Problem statement →
Word for word, copy every line of the data.

Dataset items
▬▬▬▬▬▬

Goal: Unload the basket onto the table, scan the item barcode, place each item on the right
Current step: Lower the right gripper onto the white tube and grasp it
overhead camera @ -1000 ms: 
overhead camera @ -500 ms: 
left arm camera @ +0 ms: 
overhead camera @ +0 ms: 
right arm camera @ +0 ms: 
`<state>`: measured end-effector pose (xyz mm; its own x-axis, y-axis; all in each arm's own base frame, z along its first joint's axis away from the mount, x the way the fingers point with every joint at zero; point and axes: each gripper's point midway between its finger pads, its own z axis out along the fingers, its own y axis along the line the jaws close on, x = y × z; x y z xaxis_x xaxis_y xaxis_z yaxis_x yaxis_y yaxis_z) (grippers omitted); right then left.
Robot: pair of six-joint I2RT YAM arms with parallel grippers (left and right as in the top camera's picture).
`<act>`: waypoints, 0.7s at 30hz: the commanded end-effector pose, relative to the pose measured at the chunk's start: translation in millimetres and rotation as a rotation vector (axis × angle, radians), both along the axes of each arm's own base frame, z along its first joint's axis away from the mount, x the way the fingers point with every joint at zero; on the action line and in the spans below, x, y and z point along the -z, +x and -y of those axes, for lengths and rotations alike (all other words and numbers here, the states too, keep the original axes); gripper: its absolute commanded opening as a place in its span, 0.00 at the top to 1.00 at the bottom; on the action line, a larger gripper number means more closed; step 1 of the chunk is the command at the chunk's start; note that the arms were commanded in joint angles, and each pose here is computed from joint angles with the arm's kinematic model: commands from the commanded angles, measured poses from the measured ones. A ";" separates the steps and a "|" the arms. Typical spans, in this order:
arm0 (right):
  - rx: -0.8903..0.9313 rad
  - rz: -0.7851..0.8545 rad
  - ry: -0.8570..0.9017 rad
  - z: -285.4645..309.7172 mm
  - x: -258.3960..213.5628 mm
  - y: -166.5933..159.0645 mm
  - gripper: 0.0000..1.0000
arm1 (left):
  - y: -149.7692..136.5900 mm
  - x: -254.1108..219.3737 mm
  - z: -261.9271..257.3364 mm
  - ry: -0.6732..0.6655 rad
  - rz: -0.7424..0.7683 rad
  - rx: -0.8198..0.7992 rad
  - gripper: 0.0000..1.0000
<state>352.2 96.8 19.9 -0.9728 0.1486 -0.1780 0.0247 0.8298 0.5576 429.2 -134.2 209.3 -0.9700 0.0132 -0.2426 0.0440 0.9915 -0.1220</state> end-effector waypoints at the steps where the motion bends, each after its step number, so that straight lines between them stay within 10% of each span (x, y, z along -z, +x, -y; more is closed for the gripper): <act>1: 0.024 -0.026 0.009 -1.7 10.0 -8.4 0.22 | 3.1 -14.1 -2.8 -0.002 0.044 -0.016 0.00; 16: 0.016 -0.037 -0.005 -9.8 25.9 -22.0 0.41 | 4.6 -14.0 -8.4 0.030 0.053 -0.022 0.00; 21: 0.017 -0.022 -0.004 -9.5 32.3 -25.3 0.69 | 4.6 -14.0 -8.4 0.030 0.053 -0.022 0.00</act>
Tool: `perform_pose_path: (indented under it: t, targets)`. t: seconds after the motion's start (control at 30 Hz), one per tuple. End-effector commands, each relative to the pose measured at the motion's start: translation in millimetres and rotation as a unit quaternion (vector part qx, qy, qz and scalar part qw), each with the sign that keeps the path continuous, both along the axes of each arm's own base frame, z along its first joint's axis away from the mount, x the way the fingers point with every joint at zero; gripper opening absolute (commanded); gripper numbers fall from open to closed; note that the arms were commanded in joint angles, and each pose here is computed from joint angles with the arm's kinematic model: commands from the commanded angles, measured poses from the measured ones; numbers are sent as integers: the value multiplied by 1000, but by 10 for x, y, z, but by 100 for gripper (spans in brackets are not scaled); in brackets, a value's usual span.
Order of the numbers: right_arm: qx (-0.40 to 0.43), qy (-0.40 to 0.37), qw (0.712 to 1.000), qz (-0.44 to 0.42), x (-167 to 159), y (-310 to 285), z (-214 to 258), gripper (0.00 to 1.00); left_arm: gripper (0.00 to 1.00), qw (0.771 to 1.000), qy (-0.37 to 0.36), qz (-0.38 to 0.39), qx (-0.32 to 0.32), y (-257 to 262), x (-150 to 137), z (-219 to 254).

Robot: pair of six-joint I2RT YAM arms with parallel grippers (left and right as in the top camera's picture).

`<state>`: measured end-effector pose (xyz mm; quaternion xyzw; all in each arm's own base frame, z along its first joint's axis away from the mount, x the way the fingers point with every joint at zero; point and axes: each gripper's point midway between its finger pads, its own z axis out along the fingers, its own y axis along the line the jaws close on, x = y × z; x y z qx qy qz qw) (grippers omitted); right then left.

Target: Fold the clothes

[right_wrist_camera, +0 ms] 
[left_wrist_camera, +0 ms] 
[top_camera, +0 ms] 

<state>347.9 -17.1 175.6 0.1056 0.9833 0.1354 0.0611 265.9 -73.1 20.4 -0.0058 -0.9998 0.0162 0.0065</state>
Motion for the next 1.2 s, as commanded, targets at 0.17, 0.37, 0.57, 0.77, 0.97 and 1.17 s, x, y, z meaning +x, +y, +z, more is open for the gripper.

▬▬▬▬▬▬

Solution to this task →
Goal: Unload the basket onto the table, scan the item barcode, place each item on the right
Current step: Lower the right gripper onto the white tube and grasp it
overhead camera @ -1000 ms: 
overhead camera @ -500 ms: 
left arm camera @ +0 ms: 
overhead camera @ +0 ms: 
right arm camera @ +0 ms: 
`<state>`: measured end-effector pose (xyz mm; its own x-axis, y-axis; all in each arm's own base frame, z along its first joint's axis away from the mount, x the way the fingers point with every joint at zero; point and axes: each gripper's point midway between its finger pads, its own z axis out along the fingers, its own y axis along the line the jaws close on, x = y × z; x y z xaxis_x xaxis_y xaxis_z yaxis_x yaxis_y yaxis_z) (grippers omitted); right then left.
Robot: pair of six-joint I2RT YAM arms with parallel grippers (left and right as in the top camera's picture).
`<act>`: waypoints, 0.7s at 30hz: the commanded end-effector pose, relative to the pose measured at the chunk's start: translation in millimetres and rotation as a rotation vector (axis × angle, radians), both along the axes of each arm's own base frame, z along its first joint's axis away from the mount, x the way the fingers point with every joint at zero; on the action line and in the spans below, x, y and z point along the -z, +x and -y of those axes, for lengths and rotations alike (all other words and numbers here, the states too, keep the original axes); gripper: its absolute commanded opening as a place in its span, 0.00 at the top to 1.00 at the bottom; on the action line, a larger gripper number means more closed; step 1 of the chunk is the command at the chunk's start; note that the arms were commanded in joint angles, and each pose here is computed from joint angles with the arm's kinematic model: commands from the commanded angles, measured poses from the measured ones. A ";" separates the steps and a "|" the arms. Typical spans, in this order:
arm0 (right):
  - rx: -0.8903..0.9313 rad
  - rz: -0.7851..0.8545 rad
  - ry: -0.8570..0.9017 rad
  - z: -285.4645..309.7172 mm
  - x: -258.3960..213.5628 mm
  - y: -166.5933..159.0645 mm
  - gripper: 0.0000..1.0000
arm1 (left):
  - y: -149.7692..136.5900 mm
  - x: -254.1108..219.3737 mm
  - z: -261.9271..257.3364 mm
  - ry: -0.6732..0.6655 rad
  - rz: -0.7424..0.7683 rad
  - rx: -0.8198..0.7992 rad
  - gripper: 0.0000..1.0000
<state>352.2 96.8 19.9 -0.9728 0.1486 -0.1780 0.0247 0.8298 0.5576 429.2 -134.2 209.3 -0.9700 0.0132 -0.2426 0.0440 0.9915 -0.1220</state> end-effector waypoints at the steps where the motion bends, each after its step number, so that straight lines between them stay within 10% of each span (x, y, z along -z, +x, -y; more is closed for the gripper): <act>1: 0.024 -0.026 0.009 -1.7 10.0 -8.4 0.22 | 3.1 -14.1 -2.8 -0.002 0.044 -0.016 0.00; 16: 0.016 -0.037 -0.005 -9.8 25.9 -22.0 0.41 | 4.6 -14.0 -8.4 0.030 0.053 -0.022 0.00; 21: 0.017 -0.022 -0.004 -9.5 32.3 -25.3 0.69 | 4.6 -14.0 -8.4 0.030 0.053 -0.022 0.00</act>
Tool: `perform_pose_path: (indented under it: t, targets)`. t: seconds after the motion's start (control at 30 Hz), one per tuple. End-effector commands, each relative to the pose measured at the motion's start: translation in millimetres and rotation as a unit quaternion (vector part qx, qy, qz and scalar part qw), each with the sign that keeps the path continuous, both along the axes of each arm's own base frame, z along its first joint's axis away from the mount, x the way the fingers point with every joint at zero; gripper opening absolute (commanded); gripper numbers fall from open to closed; note that the arms were commanded in joint angles, and each pose here is computed from joint angles with the arm's kinematic model: commands from the commanded angles, measured poses from the measured ones; numbers are sent as integers: the value multiplied by 1000, but by 10 for x, y, z, but by 100 for gripper (spans in brackets are not scaled); in brackets, a value's usual span.
Order of the numbers: right_arm: qx (-0.40 to 0.43), qy (-0.40 to 0.37), qw (0.712 to 1.000), qz (-0.44 to 0.42), x (-167 to 159), y (-310 to 285), z (-214 to 258), gripper (0.00 to 1.00); left_arm: gripper (0.00 to 1.00), qw (0.771 to 1.000), qy (-0.37 to 0.36), qz (-0.38 to 0.39), qx (-0.32 to 0.32), y (-257 to 262), x (-150 to 137), z (-219 to 254).

Robot: pair of six-joint I2RT YAM arms with parallel grippers (left and right as in the top camera's picture).

`<state>`: measured end-effector pose (xyz mm; quaternion xyzw; all in each arm's own base frame, z along its first joint's axis away from the mount, x the way the fingers point with every joint at zero; point and axes: each gripper's point midway between its finger pads, its own z axis out along the fingers, its own y axis along the line the jaws close on, x = y × z; x y z qx qy qz qw) (grippers omitted); right then left.

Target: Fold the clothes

[right_wrist_camera, +0 ms] 
[left_wrist_camera, +0 ms] 
[top_camera, +0 ms] 

<state>347.9 -17.1 175.6 0.1056 0.9833 0.1354 0.0611 265.9 -73.1 20.4 -0.0058 -0.9998 0.0162 0.0065</state>
Motion for the next 1.2 s, as commanded, targets at 0.17, 0.37, 0.57, 0.77, 0.97 and 1.17 s, x, y, z meaning +x, +y, +z, more is open for the gripper.

No part of the exercise remains unanswered.